- _What the exercise asks_: Only the number should be given: how many lines below contain "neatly".

- _Dataset extract_:
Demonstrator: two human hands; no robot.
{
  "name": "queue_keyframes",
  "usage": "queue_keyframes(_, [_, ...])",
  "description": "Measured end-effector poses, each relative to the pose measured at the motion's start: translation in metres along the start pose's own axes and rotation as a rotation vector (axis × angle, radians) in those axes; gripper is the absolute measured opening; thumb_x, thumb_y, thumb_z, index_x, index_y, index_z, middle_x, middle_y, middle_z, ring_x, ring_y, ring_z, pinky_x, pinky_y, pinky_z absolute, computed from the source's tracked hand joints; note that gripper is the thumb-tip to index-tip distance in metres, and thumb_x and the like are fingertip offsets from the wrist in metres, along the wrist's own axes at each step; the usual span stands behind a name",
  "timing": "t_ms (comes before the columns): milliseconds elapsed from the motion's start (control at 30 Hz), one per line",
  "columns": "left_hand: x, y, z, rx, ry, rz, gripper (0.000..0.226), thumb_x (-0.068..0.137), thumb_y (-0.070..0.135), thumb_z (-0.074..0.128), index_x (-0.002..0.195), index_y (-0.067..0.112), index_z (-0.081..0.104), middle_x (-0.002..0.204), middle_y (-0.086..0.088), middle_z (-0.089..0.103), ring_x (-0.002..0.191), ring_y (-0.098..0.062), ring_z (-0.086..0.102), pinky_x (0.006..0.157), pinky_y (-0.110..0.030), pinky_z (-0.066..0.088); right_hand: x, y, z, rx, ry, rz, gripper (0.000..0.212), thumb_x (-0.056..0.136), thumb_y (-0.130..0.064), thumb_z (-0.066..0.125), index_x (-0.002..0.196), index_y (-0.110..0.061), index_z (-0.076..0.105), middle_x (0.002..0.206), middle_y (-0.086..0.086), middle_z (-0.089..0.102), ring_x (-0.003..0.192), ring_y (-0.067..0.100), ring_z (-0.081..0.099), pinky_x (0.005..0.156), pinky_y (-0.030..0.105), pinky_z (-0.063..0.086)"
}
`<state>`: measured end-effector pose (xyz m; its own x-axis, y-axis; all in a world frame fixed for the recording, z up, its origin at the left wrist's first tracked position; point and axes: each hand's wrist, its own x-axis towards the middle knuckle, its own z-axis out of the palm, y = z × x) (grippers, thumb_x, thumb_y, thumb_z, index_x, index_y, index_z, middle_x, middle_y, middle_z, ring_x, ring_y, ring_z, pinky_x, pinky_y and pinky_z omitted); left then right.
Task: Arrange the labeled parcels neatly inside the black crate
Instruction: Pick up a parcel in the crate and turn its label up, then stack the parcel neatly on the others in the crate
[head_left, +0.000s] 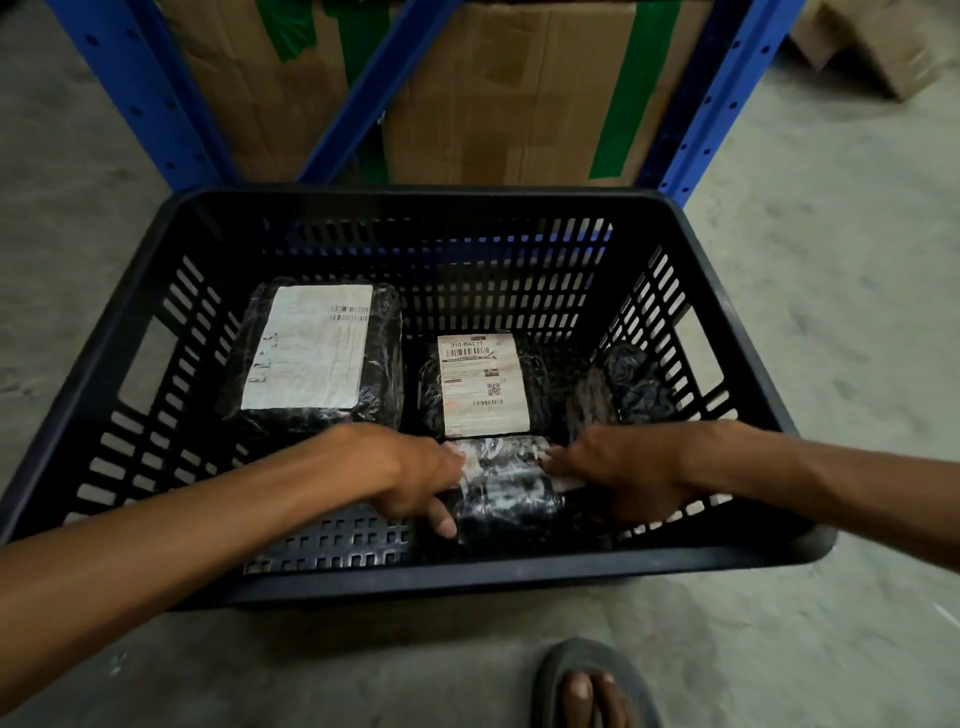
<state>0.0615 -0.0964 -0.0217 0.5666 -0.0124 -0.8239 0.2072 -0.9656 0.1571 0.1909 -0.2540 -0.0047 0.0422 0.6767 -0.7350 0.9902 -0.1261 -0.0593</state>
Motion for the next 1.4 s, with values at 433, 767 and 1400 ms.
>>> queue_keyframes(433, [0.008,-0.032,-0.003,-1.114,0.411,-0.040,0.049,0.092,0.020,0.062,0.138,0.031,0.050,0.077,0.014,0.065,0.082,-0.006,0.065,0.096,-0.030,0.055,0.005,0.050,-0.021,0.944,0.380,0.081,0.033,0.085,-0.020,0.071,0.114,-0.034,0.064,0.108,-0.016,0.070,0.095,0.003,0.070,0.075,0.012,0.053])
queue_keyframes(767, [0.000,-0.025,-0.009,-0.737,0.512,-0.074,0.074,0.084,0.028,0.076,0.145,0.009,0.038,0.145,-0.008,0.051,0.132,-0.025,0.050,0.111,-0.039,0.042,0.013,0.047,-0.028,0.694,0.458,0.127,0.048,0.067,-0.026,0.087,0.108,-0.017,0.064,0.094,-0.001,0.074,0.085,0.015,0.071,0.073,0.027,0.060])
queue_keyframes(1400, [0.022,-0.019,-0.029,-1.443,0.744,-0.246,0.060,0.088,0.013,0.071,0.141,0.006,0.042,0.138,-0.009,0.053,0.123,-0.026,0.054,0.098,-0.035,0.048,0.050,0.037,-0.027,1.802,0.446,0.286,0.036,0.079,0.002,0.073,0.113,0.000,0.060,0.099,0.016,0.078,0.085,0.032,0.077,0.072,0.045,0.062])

- _Answer to this problem_: 2